### Exercise instructions
What you return should be each line of the data containing the string "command".
══ Data supplied ══
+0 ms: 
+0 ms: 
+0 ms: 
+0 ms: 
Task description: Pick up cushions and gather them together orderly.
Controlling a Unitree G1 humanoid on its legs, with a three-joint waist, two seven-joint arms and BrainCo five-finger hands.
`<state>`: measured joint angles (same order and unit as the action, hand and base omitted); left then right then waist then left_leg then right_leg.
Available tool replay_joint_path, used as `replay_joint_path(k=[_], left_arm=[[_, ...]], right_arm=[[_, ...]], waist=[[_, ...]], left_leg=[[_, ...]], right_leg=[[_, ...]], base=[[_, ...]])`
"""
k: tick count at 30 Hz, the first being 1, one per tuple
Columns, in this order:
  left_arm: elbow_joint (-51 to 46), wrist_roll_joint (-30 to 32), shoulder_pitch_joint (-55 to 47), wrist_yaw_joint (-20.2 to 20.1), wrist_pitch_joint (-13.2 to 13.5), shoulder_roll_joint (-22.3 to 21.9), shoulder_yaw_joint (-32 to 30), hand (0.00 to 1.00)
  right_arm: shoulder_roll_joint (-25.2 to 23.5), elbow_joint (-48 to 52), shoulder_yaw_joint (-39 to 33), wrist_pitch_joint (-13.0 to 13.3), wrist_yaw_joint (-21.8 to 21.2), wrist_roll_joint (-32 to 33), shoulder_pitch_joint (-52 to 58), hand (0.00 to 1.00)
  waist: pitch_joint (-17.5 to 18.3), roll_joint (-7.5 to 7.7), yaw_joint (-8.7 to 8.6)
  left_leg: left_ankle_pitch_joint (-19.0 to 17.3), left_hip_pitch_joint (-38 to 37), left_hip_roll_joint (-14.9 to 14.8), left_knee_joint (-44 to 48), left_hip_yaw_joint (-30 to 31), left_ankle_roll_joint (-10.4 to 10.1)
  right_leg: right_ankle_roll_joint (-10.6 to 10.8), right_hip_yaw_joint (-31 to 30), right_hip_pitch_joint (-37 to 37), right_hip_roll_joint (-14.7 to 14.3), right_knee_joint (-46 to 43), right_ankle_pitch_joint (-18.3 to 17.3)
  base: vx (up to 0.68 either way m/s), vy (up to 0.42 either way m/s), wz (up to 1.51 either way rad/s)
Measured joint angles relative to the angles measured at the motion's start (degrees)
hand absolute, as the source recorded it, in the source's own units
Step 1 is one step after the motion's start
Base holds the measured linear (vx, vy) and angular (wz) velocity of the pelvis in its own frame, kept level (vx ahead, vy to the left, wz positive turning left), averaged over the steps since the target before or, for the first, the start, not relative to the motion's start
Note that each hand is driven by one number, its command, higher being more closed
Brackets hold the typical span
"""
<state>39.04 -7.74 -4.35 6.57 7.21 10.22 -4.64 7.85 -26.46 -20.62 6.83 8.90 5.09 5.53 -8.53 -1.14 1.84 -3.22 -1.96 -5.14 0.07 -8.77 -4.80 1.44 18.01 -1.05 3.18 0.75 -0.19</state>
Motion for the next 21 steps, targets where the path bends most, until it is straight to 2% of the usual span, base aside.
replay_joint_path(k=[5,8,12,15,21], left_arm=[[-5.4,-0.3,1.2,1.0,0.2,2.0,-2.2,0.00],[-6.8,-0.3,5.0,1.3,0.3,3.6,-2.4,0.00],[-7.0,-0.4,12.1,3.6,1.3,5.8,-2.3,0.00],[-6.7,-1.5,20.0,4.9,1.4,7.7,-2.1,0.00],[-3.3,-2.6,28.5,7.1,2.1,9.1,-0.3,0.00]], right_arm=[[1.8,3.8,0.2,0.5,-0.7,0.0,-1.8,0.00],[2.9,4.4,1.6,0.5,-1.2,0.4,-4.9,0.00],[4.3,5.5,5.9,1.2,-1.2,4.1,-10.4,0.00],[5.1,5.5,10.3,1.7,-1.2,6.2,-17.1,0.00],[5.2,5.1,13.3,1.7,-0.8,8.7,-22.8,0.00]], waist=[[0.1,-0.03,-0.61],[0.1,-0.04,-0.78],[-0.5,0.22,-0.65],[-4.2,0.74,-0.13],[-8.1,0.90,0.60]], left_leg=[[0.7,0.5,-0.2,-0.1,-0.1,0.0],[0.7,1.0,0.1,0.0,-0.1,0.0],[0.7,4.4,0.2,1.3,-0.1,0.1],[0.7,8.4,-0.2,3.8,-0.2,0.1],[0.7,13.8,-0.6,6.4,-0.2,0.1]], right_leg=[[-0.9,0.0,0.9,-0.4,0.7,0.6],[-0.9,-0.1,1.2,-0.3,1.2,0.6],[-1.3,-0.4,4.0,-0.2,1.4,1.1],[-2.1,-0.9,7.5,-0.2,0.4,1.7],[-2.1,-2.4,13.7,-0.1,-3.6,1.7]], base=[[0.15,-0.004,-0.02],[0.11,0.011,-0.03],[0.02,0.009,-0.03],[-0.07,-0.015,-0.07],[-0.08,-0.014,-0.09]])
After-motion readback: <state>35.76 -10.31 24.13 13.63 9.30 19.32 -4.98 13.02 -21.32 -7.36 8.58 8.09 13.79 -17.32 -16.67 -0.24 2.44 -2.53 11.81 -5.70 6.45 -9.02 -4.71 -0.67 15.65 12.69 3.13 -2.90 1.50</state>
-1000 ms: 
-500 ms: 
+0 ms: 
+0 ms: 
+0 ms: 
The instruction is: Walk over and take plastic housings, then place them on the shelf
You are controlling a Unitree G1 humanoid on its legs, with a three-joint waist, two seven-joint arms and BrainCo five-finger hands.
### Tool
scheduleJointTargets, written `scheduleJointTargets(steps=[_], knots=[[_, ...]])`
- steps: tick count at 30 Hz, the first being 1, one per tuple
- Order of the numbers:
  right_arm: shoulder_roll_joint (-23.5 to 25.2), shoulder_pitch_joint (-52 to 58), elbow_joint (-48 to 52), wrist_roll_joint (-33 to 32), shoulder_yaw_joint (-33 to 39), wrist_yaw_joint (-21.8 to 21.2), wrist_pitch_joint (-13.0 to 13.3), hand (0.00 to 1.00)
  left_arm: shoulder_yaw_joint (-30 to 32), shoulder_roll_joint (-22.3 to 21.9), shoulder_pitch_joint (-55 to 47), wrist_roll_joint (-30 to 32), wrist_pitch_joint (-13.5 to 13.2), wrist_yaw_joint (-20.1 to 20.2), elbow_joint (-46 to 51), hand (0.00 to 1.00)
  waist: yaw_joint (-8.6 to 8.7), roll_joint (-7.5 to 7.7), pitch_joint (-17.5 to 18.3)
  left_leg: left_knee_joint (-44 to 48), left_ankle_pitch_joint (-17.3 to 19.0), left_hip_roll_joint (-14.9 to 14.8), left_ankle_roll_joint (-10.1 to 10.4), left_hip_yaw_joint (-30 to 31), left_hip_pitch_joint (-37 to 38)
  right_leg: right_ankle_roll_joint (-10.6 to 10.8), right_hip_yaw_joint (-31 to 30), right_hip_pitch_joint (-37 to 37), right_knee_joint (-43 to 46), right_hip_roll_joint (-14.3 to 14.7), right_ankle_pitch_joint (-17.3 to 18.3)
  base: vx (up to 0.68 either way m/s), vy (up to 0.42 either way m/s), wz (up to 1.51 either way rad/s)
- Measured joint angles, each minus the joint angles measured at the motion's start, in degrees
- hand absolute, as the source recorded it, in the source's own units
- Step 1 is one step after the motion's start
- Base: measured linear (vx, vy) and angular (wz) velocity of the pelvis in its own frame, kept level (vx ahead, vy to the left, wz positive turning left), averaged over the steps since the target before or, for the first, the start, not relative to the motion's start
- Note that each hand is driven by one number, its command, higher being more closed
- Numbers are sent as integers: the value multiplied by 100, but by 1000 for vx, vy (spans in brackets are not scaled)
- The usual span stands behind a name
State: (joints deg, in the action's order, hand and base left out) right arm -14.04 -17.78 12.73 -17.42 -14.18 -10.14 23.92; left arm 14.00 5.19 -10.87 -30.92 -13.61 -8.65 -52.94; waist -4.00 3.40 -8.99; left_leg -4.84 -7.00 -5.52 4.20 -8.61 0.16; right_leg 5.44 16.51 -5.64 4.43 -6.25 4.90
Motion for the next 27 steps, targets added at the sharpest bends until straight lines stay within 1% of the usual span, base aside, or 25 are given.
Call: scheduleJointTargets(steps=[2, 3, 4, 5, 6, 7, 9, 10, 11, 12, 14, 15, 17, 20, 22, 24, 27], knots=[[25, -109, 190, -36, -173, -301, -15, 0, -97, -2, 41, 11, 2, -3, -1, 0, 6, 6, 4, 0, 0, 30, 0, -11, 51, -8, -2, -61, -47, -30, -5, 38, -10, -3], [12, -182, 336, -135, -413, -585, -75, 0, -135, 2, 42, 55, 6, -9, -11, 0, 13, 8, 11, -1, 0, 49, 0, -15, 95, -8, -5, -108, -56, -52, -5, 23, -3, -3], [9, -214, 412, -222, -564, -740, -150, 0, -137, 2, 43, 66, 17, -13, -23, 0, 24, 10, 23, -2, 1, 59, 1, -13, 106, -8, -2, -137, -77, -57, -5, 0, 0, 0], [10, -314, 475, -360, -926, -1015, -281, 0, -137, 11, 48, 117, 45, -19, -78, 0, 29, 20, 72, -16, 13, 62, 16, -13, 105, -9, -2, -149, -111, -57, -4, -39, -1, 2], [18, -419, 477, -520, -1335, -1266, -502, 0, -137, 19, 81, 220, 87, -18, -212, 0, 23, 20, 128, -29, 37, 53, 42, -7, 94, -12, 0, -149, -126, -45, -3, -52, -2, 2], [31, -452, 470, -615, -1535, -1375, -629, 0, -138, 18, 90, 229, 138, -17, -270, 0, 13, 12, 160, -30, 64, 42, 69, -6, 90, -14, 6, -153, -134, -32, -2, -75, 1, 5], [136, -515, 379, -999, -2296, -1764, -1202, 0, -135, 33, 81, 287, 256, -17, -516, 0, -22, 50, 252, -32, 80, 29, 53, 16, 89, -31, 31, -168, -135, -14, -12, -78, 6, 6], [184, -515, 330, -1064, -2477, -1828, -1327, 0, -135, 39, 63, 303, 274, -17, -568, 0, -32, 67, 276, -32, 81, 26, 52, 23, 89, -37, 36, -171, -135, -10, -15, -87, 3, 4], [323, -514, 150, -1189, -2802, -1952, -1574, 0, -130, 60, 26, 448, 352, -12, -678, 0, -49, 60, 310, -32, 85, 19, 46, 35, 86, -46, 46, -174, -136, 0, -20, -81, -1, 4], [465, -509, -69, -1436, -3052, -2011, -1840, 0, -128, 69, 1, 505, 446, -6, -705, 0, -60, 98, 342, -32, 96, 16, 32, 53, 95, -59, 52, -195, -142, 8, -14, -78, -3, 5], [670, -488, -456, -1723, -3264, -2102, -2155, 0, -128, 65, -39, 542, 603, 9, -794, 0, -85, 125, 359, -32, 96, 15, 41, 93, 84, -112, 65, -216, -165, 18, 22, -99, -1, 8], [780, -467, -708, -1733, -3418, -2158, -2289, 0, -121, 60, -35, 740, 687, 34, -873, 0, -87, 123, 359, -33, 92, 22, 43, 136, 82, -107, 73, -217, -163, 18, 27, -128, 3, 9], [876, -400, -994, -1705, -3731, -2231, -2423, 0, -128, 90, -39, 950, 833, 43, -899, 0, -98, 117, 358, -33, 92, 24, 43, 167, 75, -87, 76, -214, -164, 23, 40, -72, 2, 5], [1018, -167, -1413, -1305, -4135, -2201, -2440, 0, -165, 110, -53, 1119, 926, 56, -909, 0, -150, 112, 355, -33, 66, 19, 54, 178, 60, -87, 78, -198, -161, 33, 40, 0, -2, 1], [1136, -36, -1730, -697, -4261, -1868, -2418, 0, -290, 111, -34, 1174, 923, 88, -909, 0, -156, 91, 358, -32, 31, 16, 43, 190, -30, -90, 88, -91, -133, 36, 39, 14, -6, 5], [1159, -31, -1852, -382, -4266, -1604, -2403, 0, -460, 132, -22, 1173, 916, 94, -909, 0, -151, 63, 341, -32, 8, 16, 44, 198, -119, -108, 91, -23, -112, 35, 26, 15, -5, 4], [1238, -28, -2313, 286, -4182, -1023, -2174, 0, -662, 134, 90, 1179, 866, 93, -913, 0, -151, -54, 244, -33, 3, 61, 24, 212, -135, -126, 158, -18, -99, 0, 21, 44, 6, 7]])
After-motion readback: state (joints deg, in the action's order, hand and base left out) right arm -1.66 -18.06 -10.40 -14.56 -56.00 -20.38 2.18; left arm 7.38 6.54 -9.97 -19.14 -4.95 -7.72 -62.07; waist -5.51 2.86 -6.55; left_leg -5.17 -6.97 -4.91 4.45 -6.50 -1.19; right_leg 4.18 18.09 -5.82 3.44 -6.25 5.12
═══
### Exercise solution
Note that each hand is driven by one number, its command, higher being more closed
- Note that each hand is driven by one number, its command, higher being more closed

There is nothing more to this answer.